“哥哥,回头吧,父会宽恕你的。”
“宽恕?”
该隐笑了。
那笑容里浸满了无尽的悲凉与疯狂。
“他会宽恕所有人,独独对我……吝啬他的目光。”
争执推搡间。
他的手触碰到了田间那把用来松土的,冰冷的石器。
世界仿佛在那一刻静止。
下一刻。
温热的血液,溅上了他的脸颊。
亚伯倒下了。
那双总是清澈的眼睛,愕然地圆睁着,倒映着兄长扭曲的面容,以及……夜空中骤然亮起的闪电!
雷鸣炸响!
借着那照亮大地的惨白电光。
于至高之处,上帝看到了田野中的景象。
他看到了亚伯。
看到了该隐。
看到了他手中那柄滴血的石刀。
上帝的震怒,如期而至。
那声音贯穿天地,也贯穿该隐的灵魂:
“你做了什么事呢?你兄弟的血液渗透土地我哀告。
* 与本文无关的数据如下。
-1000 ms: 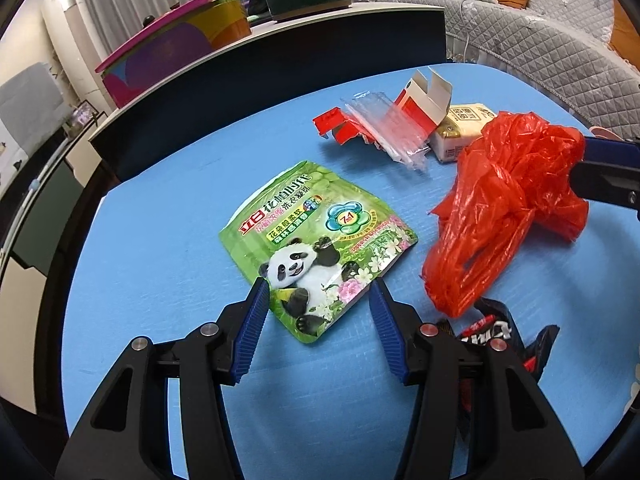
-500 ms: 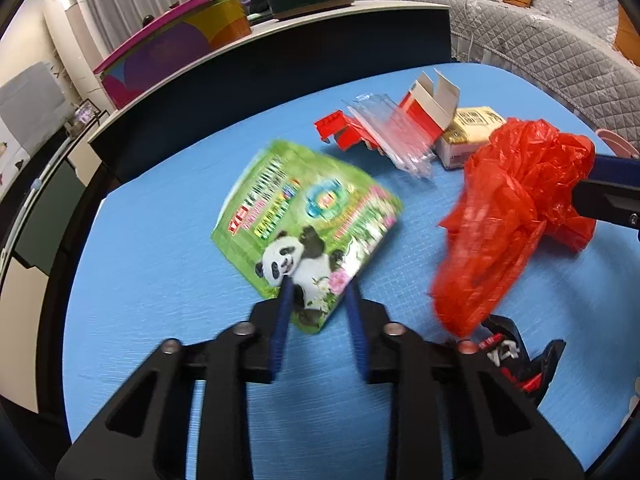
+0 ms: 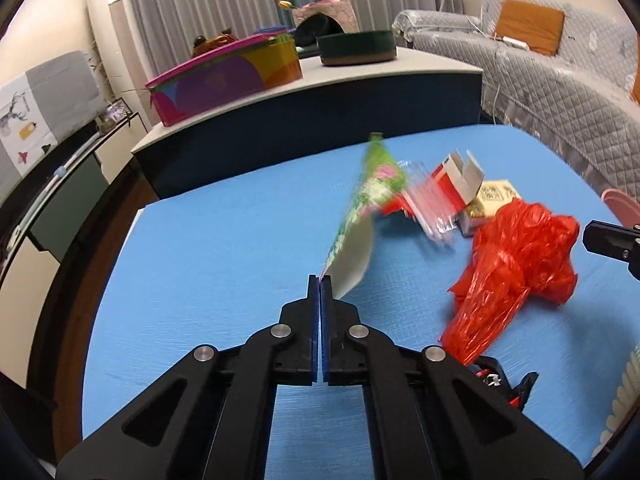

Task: Collect trash
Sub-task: 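Grasp the green panda snack packet with the left tool, then grasp the red plastic bag with the right tool while the left tool holds the panda packet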

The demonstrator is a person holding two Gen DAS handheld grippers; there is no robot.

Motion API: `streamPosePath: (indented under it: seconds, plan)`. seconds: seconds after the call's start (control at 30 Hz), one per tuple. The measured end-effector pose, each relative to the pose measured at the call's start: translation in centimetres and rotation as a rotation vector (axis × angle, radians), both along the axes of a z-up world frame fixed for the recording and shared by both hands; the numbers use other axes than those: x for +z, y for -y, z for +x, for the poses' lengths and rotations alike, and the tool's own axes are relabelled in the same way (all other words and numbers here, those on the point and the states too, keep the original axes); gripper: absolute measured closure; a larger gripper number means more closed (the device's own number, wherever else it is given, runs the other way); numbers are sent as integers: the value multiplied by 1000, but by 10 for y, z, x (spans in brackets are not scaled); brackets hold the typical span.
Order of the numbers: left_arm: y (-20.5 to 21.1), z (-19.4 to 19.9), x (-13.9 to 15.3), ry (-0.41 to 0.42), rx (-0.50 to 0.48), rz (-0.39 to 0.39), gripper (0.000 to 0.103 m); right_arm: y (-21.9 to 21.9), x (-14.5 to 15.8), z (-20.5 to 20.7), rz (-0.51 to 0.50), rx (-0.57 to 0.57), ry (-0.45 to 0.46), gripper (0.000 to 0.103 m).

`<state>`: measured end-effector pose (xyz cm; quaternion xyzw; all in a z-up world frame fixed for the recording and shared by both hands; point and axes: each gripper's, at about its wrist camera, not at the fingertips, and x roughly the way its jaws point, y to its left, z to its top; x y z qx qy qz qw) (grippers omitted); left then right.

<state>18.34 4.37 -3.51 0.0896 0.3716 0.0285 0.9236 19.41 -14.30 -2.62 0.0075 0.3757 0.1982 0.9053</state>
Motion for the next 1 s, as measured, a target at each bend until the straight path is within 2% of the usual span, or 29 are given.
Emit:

现在你必从这地受咒诅!”
“你种地,地不再会给你效力,你必流离飘荡在地上!”
永生不死的诅咒降临。
他将永远流浪,不见日光,以鲜血为食,受尽世人的憎恶与恐惧。
这些,对于该隐来说,都不算什么。
不见日光?他早已在父母偏爱的阴影下,活了太久。
永生?同父亲一样,这不过是无尽流浪的刑期。
饮血?有何不可?
这世间的情感,本就掺杂着噬人的怨毒。
他缓缓抬头,望向父亲居所的方向。
那里,没有传来任何声音。
没有斥责,没有痛哭,甚至……没有一句告别。
父亲的沉默。
那才是将他放逐于爱与希望之外的惩罚。
才是耶和华赐予他的,最痛彻心扉,最铭心刻骨的……惩罚。
他转身。
步入永恒的黑暗。
背影决绝而孤寂。
但他的眼中,那簇火焰并未熄灭,反而在无尽的绝望中,燃烧得更加偏执。
“我的神国……”
他于黑暗中低语,声音沙哑。
“必将建立。”
“哪怕国度之中……不见天日!”
“哪怕国度之中……以血为泉,以骨为食,以无尽的杀戮与死亡……为奠基的礼赞!”